Elles et ils ont publié – septembre 2019
PAR SONIA SARAH LIPSYC
TENOU’A. Atelier de pensée(s) juive(s) et L’ÉCLAIREUR. Pensée juive en mouvement.
Ces deux revues de qualité habitent le paysage juif francophone. Tenou’a, la plus ancienne, est une production du Mouvement juif libéral, mais lorsque le rabbin Delphine Horvilleur en est devenue responsable avec la complicité du rédacteur en chef, Antoine Strobel-Dahan, ils ont métamorphosé cette publication. Ils l’ont d’abord ouverte à tous les courants du judaïsme qui ont accepté d’y participer, des hassidim aux orthodoxes, consistoriaux ou modernes, traditionalistes, conservative, etc. Ensuite, ils ont traduit des articles du monde anglophone sensibilisant ainsi le judaïsme francophone à d’autres démarches. Enfin l’iconographie, avec la collaboration régulière d’artistes, et la mise en page sont de toute beauté. Tenou’a sort tous les deux mois et certains articles sont mis en ligne sur leur site.
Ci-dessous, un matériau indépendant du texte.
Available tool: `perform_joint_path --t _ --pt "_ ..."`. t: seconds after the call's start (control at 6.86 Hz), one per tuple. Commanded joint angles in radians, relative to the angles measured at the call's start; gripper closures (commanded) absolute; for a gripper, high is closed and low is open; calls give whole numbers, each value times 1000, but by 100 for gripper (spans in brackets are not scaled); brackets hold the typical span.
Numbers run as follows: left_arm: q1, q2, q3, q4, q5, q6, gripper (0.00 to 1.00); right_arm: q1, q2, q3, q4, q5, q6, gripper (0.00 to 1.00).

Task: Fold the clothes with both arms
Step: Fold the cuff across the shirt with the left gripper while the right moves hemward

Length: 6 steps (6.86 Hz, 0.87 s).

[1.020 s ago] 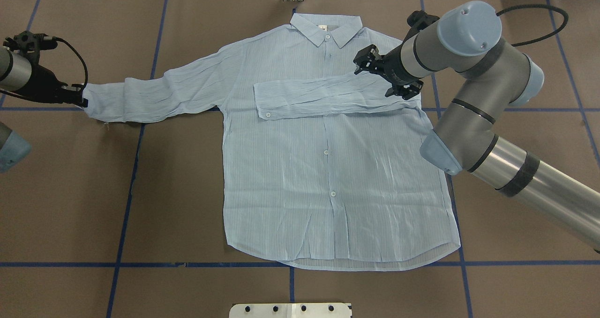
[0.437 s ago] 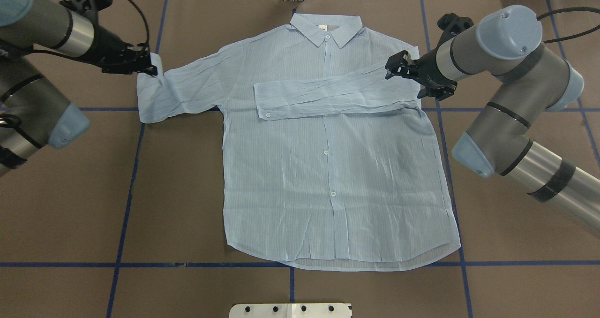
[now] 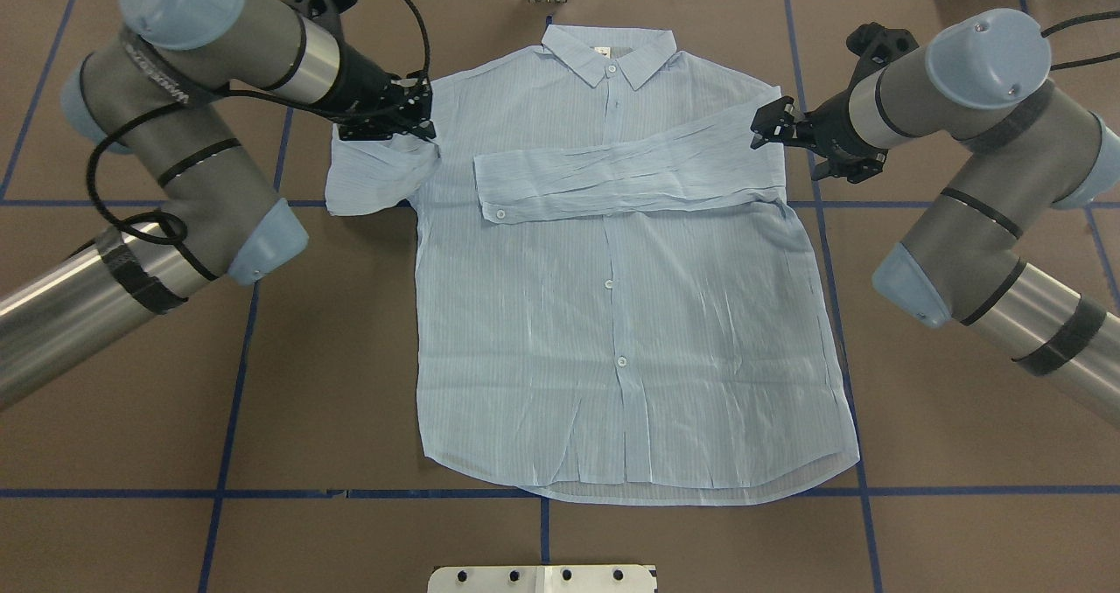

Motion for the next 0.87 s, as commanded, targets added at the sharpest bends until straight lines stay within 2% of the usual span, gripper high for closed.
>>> perform_joint_path --t 0.0,0.44,0.73 --pt "109 -214 170 -2 134 -144 100 18 -24 0 3 6 -34 0" --pt "193 -292 227 -5 234 -212 100 20 -41 0 6 3 -35 0" --pt "204 -329 257 -8 241 -216 100 29 -58 0 6 4 -63 0"
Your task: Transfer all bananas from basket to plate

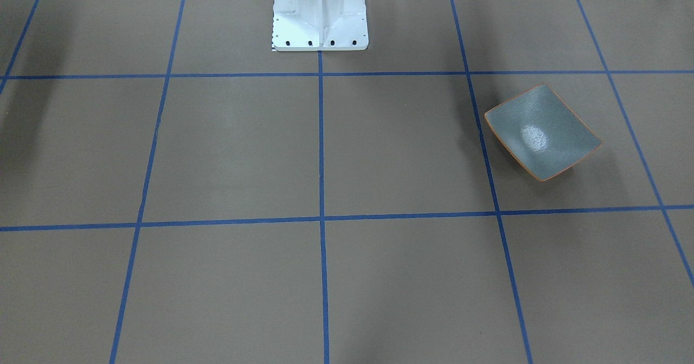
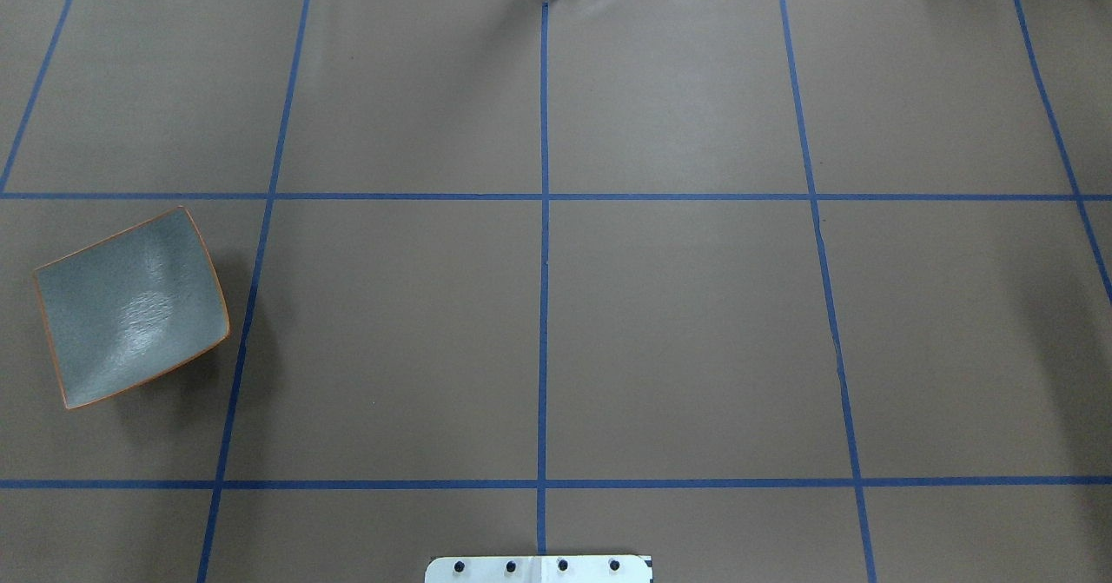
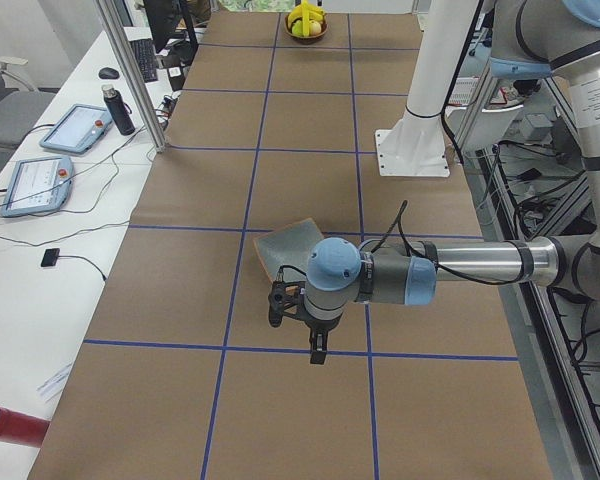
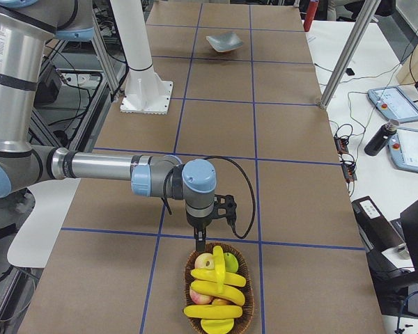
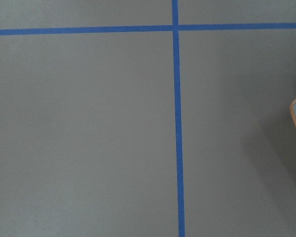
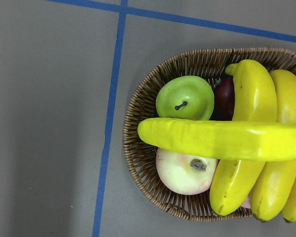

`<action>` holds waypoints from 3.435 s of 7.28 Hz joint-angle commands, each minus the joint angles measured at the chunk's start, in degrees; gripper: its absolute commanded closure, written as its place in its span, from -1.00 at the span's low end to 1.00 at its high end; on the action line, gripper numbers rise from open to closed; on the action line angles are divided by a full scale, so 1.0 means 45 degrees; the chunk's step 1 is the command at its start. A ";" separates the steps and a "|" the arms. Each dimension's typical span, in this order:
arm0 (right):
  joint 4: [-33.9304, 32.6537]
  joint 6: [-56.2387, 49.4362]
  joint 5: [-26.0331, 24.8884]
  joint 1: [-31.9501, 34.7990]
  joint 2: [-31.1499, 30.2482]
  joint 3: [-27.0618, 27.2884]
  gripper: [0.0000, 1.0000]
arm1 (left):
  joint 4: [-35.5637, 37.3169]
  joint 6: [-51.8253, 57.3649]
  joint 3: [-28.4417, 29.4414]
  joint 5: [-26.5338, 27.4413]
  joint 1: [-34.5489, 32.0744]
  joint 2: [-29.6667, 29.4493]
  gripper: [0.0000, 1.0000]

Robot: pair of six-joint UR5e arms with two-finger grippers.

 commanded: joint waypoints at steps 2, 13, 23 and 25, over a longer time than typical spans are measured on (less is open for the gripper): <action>0.0052 -0.0020 0.0044 0.0012 0.0010 0.0181 -1.00 | -0.0176 -0.0039 -0.0177 -0.0059 -0.0016 -0.0048 -1.00; 0.2923 -0.8591 -0.1127 0.0032 -0.0188 -0.0650 -0.91 | -0.0196 -0.0039 -0.0081 -0.0060 0.0003 -0.0185 -1.00; 0.2884 -1.2344 -0.1829 -0.0691 0.2198 -0.4212 0.58 | -0.0195 -0.0039 0.0036 -0.0372 0.0023 -0.0166 -1.00; 0.2884 -1.2344 -0.1831 -0.0691 0.2158 -0.4173 1.00 | -0.0195 -0.0039 0.0036 -0.0372 0.0023 -0.0185 -1.00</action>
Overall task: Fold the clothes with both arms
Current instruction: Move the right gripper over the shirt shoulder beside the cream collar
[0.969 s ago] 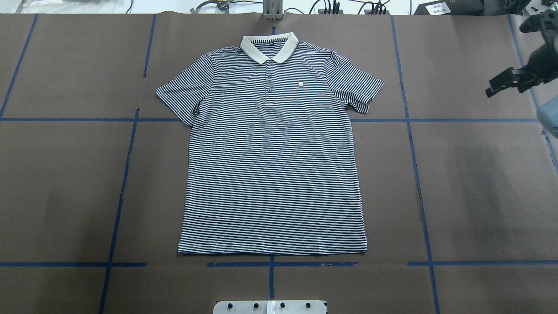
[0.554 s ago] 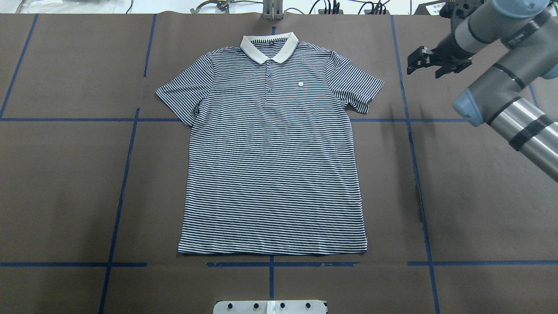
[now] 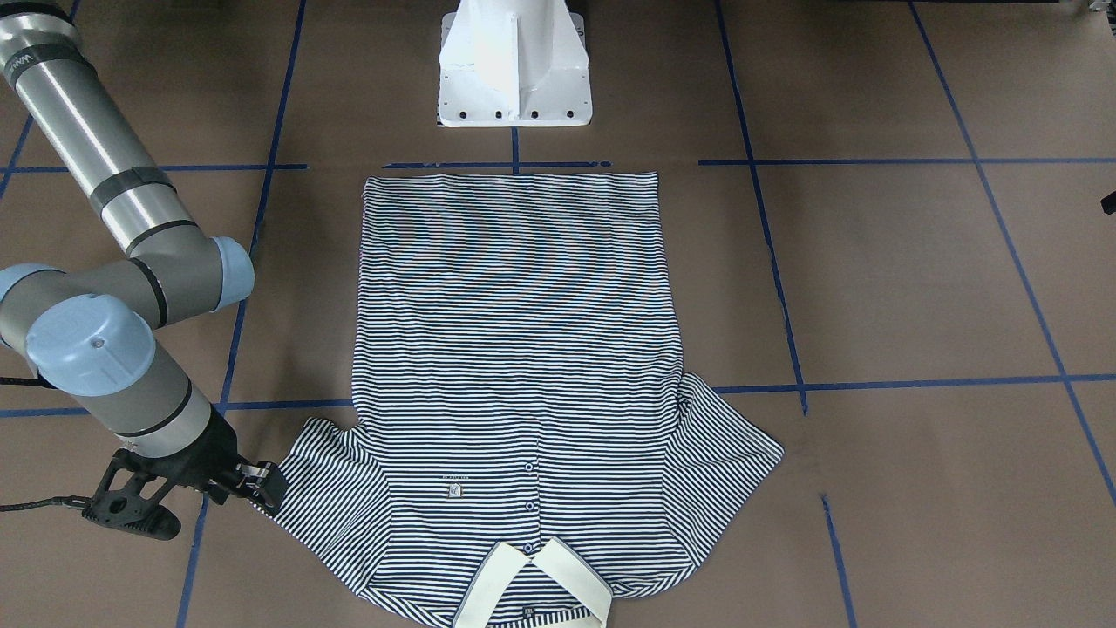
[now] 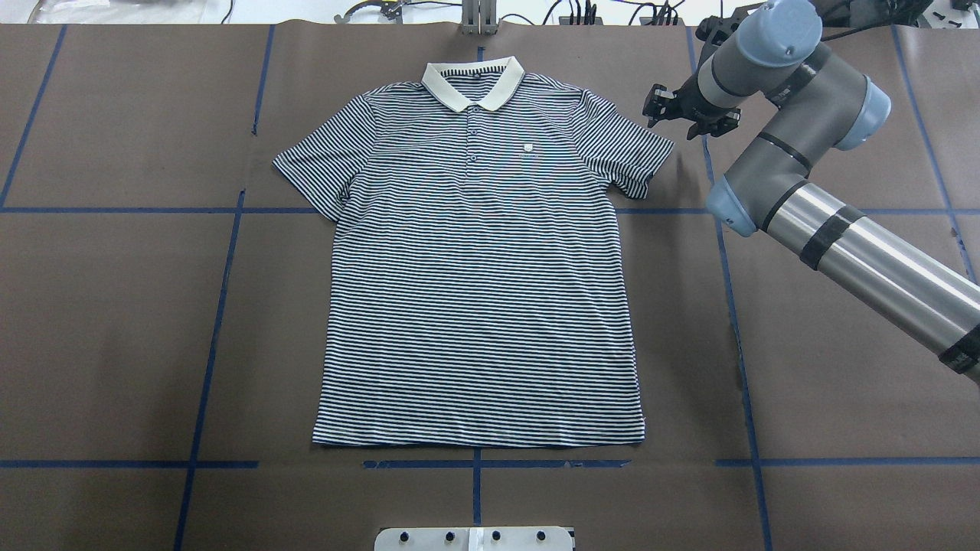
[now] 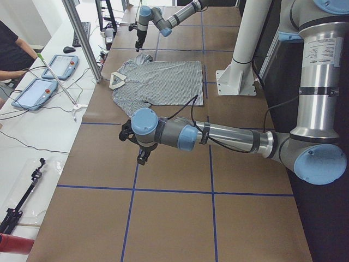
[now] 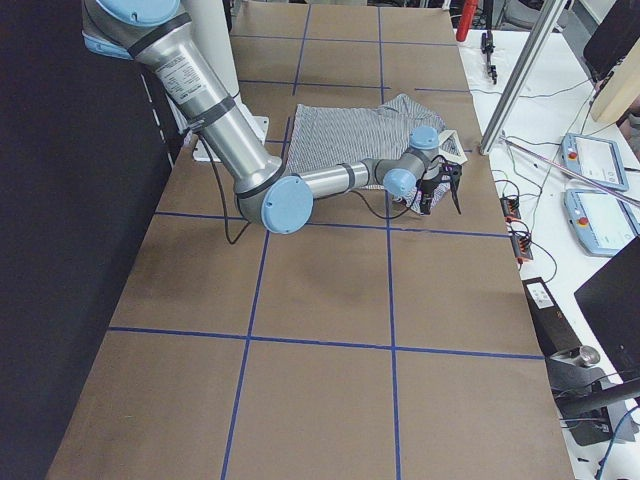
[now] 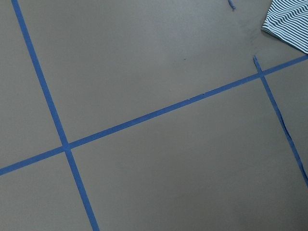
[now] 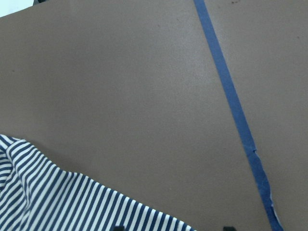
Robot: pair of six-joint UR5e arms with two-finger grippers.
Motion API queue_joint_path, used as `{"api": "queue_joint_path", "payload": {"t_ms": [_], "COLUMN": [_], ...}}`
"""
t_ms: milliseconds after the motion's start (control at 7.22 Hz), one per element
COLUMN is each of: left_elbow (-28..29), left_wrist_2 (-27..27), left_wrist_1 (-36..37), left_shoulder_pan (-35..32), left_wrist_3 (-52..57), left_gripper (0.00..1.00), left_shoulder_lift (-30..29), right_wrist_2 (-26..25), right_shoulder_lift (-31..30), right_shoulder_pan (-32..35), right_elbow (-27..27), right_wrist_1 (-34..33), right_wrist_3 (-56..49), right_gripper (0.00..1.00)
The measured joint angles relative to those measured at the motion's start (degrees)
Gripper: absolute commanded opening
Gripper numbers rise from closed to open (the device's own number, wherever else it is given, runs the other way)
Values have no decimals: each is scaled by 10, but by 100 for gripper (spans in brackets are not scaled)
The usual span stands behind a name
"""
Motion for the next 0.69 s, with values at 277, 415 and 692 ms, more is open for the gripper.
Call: {"api": "queue_joint_path", "payload": {"t_ms": [277, 415, 692], "left_elbow": [0, 0, -1], "left_wrist_2": [-15, -19, -22], "left_wrist_1": [0, -1, -2], "left_shoulder_pan": [0, 0, 0], "left_wrist_3": [-1, -2, -8], "left_gripper": [100, 100, 100], "left_shoulder_lift": [0, 0, 0], "right_wrist_2": [-13, -15, -16], "right_shoulder_lift": [1, -1, -3], "right_shoulder_pan": [-9, -10, -11], "right_elbow": [-11, -12, -12], "right_wrist_1": [0, 0, -1], "right_wrist_3": [3, 2, 0], "right_gripper": [50, 20, 0]}}
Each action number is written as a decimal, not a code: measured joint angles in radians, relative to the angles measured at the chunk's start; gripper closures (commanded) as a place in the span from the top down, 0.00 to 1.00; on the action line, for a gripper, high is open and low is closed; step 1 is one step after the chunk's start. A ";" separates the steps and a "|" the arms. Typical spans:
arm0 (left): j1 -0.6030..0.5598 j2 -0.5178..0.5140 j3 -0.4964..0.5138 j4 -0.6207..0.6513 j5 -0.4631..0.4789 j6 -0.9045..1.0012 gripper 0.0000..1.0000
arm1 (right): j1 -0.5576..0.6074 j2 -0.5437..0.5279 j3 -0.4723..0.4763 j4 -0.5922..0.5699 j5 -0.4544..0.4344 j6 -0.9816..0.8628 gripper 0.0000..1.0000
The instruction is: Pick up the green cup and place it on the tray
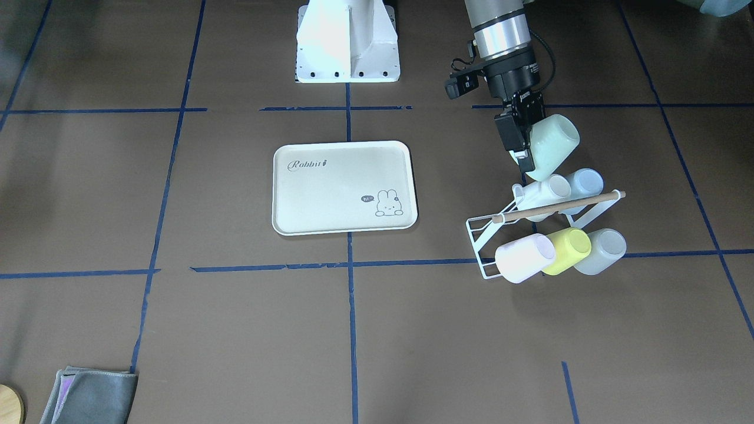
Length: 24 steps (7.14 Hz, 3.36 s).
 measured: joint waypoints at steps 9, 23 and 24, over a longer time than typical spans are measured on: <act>0.046 -0.001 0.195 -0.803 -0.290 -1.251 0.63 | 0.000 0.010 0.006 0.006 -0.002 0.021 1.00; 0.149 -0.201 0.741 -1.383 -0.193 -1.373 0.74 | 0.000 0.011 -0.011 0.004 0.000 0.022 1.00; 0.149 -0.200 0.740 -1.384 -0.194 -1.373 0.76 | 0.000 0.011 -0.011 0.004 0.000 0.022 1.00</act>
L’autre revue que nous vous conseillons, nouvelle venue, compte déjà à son actif quatre numéros. L’Éclaireur est une émanation des Éclaireurs israélites de France (EIF) qui sollicitent aussi bien des experts que de jeunes adultes issus de ce mouvement qui font preuve de créativité. Cette revue fournie, une centaine de pages, s’intéresse aux problématiques contemporaines et surtout met en valeur un judaïsme traditionaliste cher à l’esprit des EIF. À la fin de chaque numéro, il y a un article de Manitou, c’est-à-dire du rabbin Léon Askénazi (bénie soit sa mémoire) qui fut une figure essentielle du renouveau du judaïsme jusqu’à sa disparition en 1996.
En images, nous avons choisi deux couvertures, en lien avec notre dossier sur Judaïsme et écologie.
Pour les modalités d’abonnement de ces deux revues,
voir respectivement https://tenoua.org et https://www.leclaireur.org/
Jean-Claude Grumberg
La plus précieuse des marchandises, Seuil, Paris, 2019
Faire un conte, comme l’indique le sous-titre de ce petit livre, sur la période tragique de la Shoah est un pari risqué, mais oh combien réussi par J.-C. Grumberg, l’un des auteurs français contemporains les plus féconds pour le théâtre, la télévision, le cinéma et la littérature. Il a d’ailleurs reçu récemment le grand prix de la Société des gens de lettres (SGDL). Il nous raconte en cent pages le devenir d’une petite fille – et celui de sa famille –
qui fut jetée « par amour et par désespoir, enveloppée d’un châle de prière frangé » d’un train de marchandises vers les camps de la mort. Un livre sur l’amour filial et la résilience pour user d’un terme cher à un autre
auteur, Boris Cyrulnik.
Eshkol Nevo
Trois étages,Gallimard, Roman traduit de l’hébreu par Jean-Luc Allouche, Paris, 2019
L’auteur est un fin observateur de la vie et de la psychologie humaine. Il nous décrit avec lucidité les dits et non-dits d’une relation de couple, les rapports du père ou de la mère aux enfants, les joies, craintes ou fantasmes d’un quotidien. Il s’attache ainsi à un homme qui craint que sa petite fille ait été abusée par un vieil homme, à une femme dont le mari est souvent absent et à une juge, veuve et à la retraite, qui cherche à renouer avec son fils. Trois personnes qui habitent trois étages d’un immeuble résidentiel de Tel-Aviv, qui vivent leurs propres histoires ou drames à quelques mètres de leurs voisins, si proches et si lointains. Et qui, comme dans la trilogie Couleurs du réalisateur polonais Kieslowski, apparaissent une fois dans le récit de l’autre.
Cinquième œuvre traduite en français de l’un des auteurs les plus talentueux de la littérature israélienne,
petit-fils de l’homme d’État Levi Eshkol.